And no, they don’t smoke dope at an elvish solstice festival. Snorting lines of pixie dust is another matter.

Yeah, we know what’s in that pipe, Sparky.

Forget Everything You’ve Learned. This Is For Real.

As an actor, I love being onstage. If I could manage it, I’d spend all of my acting-related time onstage. I despise rehearsals. The only thing I hate worse than rehearsing is sucking onstage. So, I rehearse and try to forget that the Jim Butcher novels will be picked over by the time I get to Half-Price Books tonight. It’s not exactly cutting off my ear or cultivating a heroin addiction, but it’s suffering of a sort.
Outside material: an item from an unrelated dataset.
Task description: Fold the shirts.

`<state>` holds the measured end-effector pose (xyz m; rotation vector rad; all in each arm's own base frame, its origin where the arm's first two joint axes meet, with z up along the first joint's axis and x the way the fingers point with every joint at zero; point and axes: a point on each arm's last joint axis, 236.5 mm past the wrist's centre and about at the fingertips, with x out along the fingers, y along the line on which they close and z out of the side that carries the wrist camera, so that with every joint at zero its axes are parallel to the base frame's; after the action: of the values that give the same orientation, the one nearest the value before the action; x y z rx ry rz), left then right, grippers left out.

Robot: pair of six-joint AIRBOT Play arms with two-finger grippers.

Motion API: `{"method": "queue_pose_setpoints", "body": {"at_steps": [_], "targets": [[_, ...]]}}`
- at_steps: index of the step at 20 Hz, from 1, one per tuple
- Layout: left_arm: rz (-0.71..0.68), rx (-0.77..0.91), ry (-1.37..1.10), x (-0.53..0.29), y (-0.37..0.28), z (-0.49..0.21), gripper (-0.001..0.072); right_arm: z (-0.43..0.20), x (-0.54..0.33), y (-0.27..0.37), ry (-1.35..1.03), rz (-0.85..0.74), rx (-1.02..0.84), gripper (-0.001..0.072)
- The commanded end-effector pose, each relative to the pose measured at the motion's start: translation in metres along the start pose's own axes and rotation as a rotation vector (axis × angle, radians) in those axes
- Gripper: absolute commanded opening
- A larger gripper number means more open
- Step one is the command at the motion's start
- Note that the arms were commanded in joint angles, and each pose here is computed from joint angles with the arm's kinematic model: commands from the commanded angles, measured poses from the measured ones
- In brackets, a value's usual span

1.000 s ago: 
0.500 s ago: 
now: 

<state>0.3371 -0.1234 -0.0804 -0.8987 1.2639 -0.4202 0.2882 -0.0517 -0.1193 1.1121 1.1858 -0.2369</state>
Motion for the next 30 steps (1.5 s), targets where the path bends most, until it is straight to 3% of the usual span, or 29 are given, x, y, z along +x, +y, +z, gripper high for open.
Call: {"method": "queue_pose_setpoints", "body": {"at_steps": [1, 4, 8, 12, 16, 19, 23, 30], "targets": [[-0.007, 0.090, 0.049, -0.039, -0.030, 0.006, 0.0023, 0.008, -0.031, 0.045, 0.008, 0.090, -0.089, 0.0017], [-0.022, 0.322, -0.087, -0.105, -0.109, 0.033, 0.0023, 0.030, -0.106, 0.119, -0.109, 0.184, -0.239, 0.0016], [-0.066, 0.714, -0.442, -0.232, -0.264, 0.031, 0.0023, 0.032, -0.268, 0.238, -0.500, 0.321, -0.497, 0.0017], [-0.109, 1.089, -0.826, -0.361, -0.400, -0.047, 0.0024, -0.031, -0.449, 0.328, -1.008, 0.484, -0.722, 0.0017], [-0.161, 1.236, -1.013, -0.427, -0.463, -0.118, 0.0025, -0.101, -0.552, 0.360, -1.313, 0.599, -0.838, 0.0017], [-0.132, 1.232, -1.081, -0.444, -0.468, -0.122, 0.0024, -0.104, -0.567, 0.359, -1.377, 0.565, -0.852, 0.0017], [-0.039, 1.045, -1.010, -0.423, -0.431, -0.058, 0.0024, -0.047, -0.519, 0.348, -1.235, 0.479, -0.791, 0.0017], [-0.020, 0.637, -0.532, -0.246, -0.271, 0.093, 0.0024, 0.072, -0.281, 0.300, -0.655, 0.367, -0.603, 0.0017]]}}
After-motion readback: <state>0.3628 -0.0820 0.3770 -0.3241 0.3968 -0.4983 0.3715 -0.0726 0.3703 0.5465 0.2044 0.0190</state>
I’ve just survived six weeks of rehearsal, and before diving into the eight-week show I started wondering about things. I did not wonder why I spent time practicing old skills I’d already mastered, and I did not wonder why I practiced new skills until my corpse could execute them, like frog’s legs jumping in a frying pan. That all made sense. But I did wonder why rehearsal, which is so good for me, feels nothing like performing in the show.

Well, everybody knows that you’ve got to train, practice, learn, get educated, and so on. I could find about 100 billion quotes on the subject, and only 110 billion humans have ever been born. But once you’ve trained to do a thing, you then have to do it for real, unless you’re my cousin Dave, who gets by just fine living over his mom’s garage and playing X-Box. The real world is a tricky place when it comes to doing things. Different things work in different ways.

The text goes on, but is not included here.